# Am so embarrassed!



## carolgavin (May 9, 2005)

My dogs are usually very very good on and off lead and I wouldn't have it any other way but lately my older dog Neo has taken it upon himself to just do as he likes!!!
*Embarrasing incident no 1*
Beautiful sunny day at Thorntonloch Caravan Park in Dunbar and there is me and the two dogs on the beach. Both are off lead as there was no one else around. That is until Neo spotted two wee girls a good 7-800 yards away. Despite me calling him back his selective deafness kicked in and he completely ignored me!! So I am running after him and Floyd (other dog) is running after me.
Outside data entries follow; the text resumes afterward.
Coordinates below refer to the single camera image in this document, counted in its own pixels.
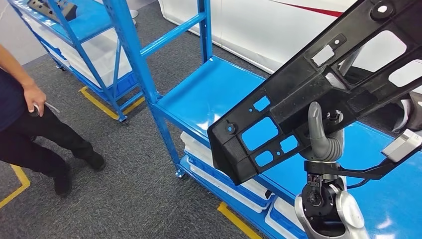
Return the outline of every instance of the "black shoe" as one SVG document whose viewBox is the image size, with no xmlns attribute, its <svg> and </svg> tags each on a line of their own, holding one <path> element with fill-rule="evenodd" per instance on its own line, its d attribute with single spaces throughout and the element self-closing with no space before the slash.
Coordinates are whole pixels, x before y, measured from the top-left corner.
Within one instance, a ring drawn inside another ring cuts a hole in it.
<svg viewBox="0 0 422 239">
<path fill-rule="evenodd" d="M 66 197 L 72 191 L 72 178 L 70 176 L 70 168 L 67 166 L 66 171 L 53 177 L 54 191 L 61 197 Z"/>
<path fill-rule="evenodd" d="M 102 171 L 106 166 L 104 158 L 97 152 L 94 152 L 91 157 L 85 158 L 85 161 L 95 171 Z"/>
</svg>

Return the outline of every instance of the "black part on shelf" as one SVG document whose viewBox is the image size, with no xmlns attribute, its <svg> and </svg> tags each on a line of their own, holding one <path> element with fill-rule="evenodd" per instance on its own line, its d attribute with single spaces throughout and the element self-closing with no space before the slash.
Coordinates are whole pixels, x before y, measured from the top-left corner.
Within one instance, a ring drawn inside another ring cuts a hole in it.
<svg viewBox="0 0 422 239">
<path fill-rule="evenodd" d="M 411 61 L 422 59 L 421 12 L 420 0 L 358 0 L 208 128 L 215 168 L 239 185 L 309 147 L 307 113 L 313 101 L 321 105 L 324 113 L 334 110 L 343 112 L 342 122 L 325 127 L 325 132 L 331 134 L 422 85 L 422 77 L 402 87 L 388 80 L 396 70 Z M 383 31 L 395 34 L 406 45 L 405 52 L 366 78 L 349 82 L 339 71 L 340 63 Z M 327 46 L 331 48 L 333 56 L 317 64 L 315 56 Z M 337 87 L 331 84 L 332 80 L 326 77 L 327 74 L 337 79 Z M 374 100 L 359 107 L 354 105 L 353 102 L 358 102 L 361 95 L 368 94 Z M 264 96 L 269 100 L 269 105 L 261 111 L 250 110 Z M 278 134 L 256 149 L 249 150 L 242 140 L 242 134 L 263 118 L 271 119 Z M 280 142 L 291 135 L 294 135 L 298 145 L 285 152 Z M 269 151 L 273 160 L 259 166 L 255 158 L 264 151 Z"/>
<path fill-rule="evenodd" d="M 63 16 L 67 21 L 71 21 L 76 18 L 76 9 L 78 6 L 66 0 L 55 0 L 57 6 L 62 11 Z M 51 20 L 60 22 L 53 10 L 48 5 L 47 0 L 29 0 L 27 5 L 35 10 L 36 12 L 48 17 Z"/>
</svg>

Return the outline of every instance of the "shelf caster wheel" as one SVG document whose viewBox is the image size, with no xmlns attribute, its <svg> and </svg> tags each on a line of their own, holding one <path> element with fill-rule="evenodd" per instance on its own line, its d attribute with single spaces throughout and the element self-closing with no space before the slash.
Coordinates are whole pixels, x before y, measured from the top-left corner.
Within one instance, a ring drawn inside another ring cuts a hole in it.
<svg viewBox="0 0 422 239">
<path fill-rule="evenodd" d="M 177 178 L 183 178 L 183 176 L 185 175 L 185 173 L 180 169 L 178 169 L 175 174 Z"/>
<path fill-rule="evenodd" d="M 123 126 L 129 126 L 129 119 L 124 119 L 123 121 L 120 122 L 121 125 Z"/>
</svg>

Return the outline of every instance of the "black shirt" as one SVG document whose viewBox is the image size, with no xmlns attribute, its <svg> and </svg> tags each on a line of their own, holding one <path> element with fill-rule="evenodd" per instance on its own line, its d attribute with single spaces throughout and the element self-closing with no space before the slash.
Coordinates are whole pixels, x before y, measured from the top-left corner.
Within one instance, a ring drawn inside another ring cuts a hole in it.
<svg viewBox="0 0 422 239">
<path fill-rule="evenodd" d="M 13 76 L 0 68 L 0 131 L 17 120 L 25 109 L 22 86 Z"/>
</svg>

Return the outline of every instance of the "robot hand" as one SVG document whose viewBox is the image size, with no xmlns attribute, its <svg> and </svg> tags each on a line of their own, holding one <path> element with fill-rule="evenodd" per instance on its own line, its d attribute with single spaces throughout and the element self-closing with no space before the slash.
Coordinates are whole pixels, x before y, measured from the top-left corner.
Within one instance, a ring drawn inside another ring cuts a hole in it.
<svg viewBox="0 0 422 239">
<path fill-rule="evenodd" d="M 328 137 L 324 124 L 339 123 L 343 115 L 328 114 L 324 123 L 321 107 L 312 102 L 308 111 L 311 147 L 301 152 L 308 161 L 335 164 L 344 149 L 344 130 Z M 356 200 L 347 192 L 346 178 L 332 174 L 307 174 L 307 184 L 295 199 L 296 215 L 310 239 L 368 239 Z"/>
</svg>

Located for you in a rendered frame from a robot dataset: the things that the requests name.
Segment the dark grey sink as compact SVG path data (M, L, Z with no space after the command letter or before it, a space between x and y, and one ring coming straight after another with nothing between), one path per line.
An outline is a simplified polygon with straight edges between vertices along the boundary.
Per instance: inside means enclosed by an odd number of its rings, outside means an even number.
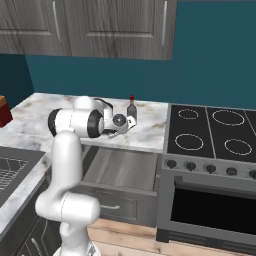
M42 151L0 146L0 208L43 156Z

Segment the dark grey base cupboard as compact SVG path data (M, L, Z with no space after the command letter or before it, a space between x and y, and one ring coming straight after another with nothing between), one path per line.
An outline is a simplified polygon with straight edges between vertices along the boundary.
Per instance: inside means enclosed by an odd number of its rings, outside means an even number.
M37 241L42 256L53 256L61 246L60 224L35 212L35 201L50 180L51 169L45 175L34 169L0 208L0 256L39 256L31 238Z

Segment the dark bottle with red cap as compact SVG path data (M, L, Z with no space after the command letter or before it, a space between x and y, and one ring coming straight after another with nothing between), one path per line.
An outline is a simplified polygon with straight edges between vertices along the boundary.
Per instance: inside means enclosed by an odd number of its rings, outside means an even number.
M127 115L132 116L134 119L137 119L137 108L134 105L134 96L130 96L130 105L127 108Z

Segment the grey wall cupboard door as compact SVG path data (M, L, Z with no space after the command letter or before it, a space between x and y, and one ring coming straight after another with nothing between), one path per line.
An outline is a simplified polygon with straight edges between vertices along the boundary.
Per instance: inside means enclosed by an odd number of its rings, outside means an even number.
M64 0L71 52L78 57L141 60L172 58L177 0Z
M0 53L68 56L64 6L56 0L62 44L55 29L53 0L0 0Z

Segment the grey open drawer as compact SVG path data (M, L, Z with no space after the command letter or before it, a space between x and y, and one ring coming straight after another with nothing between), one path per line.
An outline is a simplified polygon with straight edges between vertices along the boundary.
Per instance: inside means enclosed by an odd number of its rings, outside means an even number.
M86 146L83 178L73 192L93 196L101 205L120 206L101 208L103 219L155 227L157 158L156 153Z

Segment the red box with brown top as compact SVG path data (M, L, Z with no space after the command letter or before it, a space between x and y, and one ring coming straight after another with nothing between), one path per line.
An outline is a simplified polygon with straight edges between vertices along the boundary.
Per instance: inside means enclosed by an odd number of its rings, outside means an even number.
M0 95L0 128L13 120L8 103L4 96Z

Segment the oven door with black window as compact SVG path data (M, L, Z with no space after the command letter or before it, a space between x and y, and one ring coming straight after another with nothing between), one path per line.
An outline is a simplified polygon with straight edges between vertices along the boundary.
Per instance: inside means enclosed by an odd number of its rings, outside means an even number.
M201 236L256 247L256 195L174 178L170 220Z

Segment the grey stove with black hob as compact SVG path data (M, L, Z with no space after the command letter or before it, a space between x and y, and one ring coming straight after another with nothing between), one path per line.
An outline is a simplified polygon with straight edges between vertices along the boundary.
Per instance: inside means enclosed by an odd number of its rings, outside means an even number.
M167 160L177 166L170 169ZM194 162L189 171L185 164ZM212 174L205 166L213 164ZM229 176L226 169L237 169ZM157 235L161 242L171 240L256 256L256 247L201 236L198 228L170 220L174 178L217 189L231 189L256 195L256 180L249 176L256 170L256 110L228 109L193 105L168 105L167 126L162 153L157 207Z

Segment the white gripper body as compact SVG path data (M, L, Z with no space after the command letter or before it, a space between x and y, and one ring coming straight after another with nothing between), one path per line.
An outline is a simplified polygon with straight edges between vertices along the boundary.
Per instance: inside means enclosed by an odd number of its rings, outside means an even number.
M127 128L122 129L107 129L107 135L109 138L114 138L120 134L125 134L128 131Z

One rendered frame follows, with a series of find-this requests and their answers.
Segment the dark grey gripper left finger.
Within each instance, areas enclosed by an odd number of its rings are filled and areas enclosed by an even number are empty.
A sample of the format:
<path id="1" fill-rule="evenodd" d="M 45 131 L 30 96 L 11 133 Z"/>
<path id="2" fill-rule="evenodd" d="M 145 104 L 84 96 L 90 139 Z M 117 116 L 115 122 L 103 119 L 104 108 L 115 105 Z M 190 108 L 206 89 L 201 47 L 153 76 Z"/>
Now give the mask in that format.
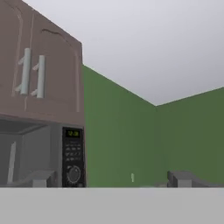
<path id="1" fill-rule="evenodd" d="M 57 187 L 56 171 L 35 171 L 24 179 L 10 183 L 7 187 Z"/>

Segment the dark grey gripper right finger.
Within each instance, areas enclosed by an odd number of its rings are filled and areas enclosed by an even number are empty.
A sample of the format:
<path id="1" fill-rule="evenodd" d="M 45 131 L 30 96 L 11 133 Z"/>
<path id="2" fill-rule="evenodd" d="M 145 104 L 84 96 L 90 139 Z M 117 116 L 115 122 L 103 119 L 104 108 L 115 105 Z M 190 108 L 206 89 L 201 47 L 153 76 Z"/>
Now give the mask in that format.
<path id="1" fill-rule="evenodd" d="M 197 178 L 189 171 L 168 171 L 167 178 L 168 187 L 224 187 L 224 185 Z"/>

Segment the grey microwave door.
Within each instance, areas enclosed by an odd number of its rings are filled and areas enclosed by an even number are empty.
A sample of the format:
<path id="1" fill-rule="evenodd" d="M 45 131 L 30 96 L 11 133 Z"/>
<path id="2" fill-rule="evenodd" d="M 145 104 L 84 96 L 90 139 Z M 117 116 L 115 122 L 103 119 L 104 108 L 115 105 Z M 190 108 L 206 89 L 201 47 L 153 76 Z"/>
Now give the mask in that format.
<path id="1" fill-rule="evenodd" d="M 0 186 L 13 182 L 17 143 L 6 143 L 0 147 Z"/>

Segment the grey microwave oven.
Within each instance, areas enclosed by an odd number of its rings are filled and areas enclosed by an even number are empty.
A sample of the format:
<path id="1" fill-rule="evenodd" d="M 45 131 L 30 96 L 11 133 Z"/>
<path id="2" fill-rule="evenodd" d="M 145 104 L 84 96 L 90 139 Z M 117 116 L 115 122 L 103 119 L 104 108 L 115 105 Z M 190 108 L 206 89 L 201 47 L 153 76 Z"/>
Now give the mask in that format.
<path id="1" fill-rule="evenodd" d="M 87 185 L 84 124 L 0 115 L 0 147 L 12 142 L 17 143 L 13 182 L 32 172 L 56 171 L 54 188 Z"/>

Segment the brown cupboard door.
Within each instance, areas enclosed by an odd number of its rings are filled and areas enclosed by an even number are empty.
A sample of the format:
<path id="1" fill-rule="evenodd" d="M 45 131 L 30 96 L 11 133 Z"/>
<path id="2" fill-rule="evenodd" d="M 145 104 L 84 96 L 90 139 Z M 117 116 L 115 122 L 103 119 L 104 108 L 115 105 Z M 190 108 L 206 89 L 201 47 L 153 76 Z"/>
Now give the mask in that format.
<path id="1" fill-rule="evenodd" d="M 45 55 L 45 97 L 28 95 L 29 117 L 78 126 L 84 124 L 81 42 L 46 17 L 33 12 L 31 69 Z"/>
<path id="2" fill-rule="evenodd" d="M 31 47 L 32 8 L 22 0 L 0 0 L 0 114 L 18 116 L 25 97 L 22 81 L 25 48 Z"/>

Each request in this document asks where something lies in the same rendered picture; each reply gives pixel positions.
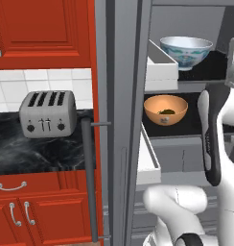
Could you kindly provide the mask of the silver four-slot toaster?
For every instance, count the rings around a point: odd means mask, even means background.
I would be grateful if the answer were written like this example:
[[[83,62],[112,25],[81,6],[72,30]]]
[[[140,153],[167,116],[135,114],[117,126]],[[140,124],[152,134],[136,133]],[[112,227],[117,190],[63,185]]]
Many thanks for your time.
[[[71,90],[32,91],[19,108],[22,131],[27,138],[63,137],[77,126],[77,109]]]

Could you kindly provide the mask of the white fridge door bin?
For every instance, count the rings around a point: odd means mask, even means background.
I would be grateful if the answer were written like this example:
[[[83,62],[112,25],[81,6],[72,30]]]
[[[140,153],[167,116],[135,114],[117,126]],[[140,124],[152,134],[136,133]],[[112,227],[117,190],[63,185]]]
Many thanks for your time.
[[[145,90],[176,90],[177,81],[178,63],[149,40]]]
[[[137,167],[136,185],[137,190],[144,190],[149,185],[161,182],[161,167],[152,148],[151,141],[141,125],[139,157]]]

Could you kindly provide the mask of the red wall cupboard door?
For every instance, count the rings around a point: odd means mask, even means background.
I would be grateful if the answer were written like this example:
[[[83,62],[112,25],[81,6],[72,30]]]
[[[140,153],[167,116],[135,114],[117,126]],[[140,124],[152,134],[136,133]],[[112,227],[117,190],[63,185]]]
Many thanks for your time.
[[[0,70],[88,68],[94,0],[0,0]]]

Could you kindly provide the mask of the grey fridge door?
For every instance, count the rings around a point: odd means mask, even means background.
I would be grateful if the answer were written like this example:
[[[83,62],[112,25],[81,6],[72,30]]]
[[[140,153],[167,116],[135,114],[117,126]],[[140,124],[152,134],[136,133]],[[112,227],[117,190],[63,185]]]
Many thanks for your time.
[[[130,246],[152,0],[96,0],[104,238]]]

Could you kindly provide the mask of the white and blue patterned bowl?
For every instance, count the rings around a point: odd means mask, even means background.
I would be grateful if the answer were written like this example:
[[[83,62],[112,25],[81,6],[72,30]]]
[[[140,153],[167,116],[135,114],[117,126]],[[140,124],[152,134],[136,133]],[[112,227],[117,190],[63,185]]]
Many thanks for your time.
[[[189,71],[209,54],[213,43],[198,37],[163,37],[160,48],[178,63],[180,71]]]

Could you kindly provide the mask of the grey fridge crisper drawer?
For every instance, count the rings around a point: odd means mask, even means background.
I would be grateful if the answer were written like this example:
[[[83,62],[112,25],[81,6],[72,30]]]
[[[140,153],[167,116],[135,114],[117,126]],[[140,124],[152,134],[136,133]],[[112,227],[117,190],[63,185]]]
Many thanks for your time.
[[[162,173],[203,170],[199,137],[157,138],[151,143]]]

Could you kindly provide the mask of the red base cupboard door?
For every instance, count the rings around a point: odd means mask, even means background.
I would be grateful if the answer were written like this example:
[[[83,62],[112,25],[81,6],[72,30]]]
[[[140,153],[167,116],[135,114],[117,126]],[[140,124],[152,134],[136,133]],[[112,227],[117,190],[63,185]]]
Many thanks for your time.
[[[30,203],[30,225],[24,202]],[[20,205],[35,246],[56,246],[89,242],[91,239],[88,202],[85,195],[64,194],[20,198]]]
[[[14,246],[18,242],[7,200],[0,200],[0,246]]]

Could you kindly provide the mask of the orange bowl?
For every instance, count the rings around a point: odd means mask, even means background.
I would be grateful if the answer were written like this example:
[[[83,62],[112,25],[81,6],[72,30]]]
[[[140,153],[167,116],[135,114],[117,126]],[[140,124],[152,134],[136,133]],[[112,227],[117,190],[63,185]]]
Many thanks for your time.
[[[189,106],[181,97],[155,95],[144,102],[144,110],[151,122],[160,126],[172,126],[186,114]]]

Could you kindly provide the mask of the red drawer front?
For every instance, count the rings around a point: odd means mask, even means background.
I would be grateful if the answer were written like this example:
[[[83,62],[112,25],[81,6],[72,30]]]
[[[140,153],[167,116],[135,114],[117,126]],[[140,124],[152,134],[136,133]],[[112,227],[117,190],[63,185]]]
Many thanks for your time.
[[[0,190],[0,197],[18,196],[38,192],[54,192],[66,188],[64,175],[60,175],[57,172],[0,176],[0,183],[3,184],[4,188],[20,186],[23,181],[27,182],[27,186],[16,191]]]
I gets there just in time to see Neo pee on a beautifully constructed sandcastle...............................................
I was absolutely mortified, wee girl burst out crying, well what could I do. I had to dig away pee ed upon bit and help her and her pal build it back up again. Gavin by this time had taken away dogs. Took blooming ages before wee girls were satisfied!!

*Incident No 2*

On a walk locally when a couple and their wee boy stopped to ask what kind of dog Floyd is (Curly coated retriever). Neo took one look at them and casually pinched the wee boys sandwich!!!!! He did it so quietly that no one noticed until the wee boy started wailing and crying and pointing at Neo who was swallowing sandwich whole!! Much apologising but fortunately couple laughed it off.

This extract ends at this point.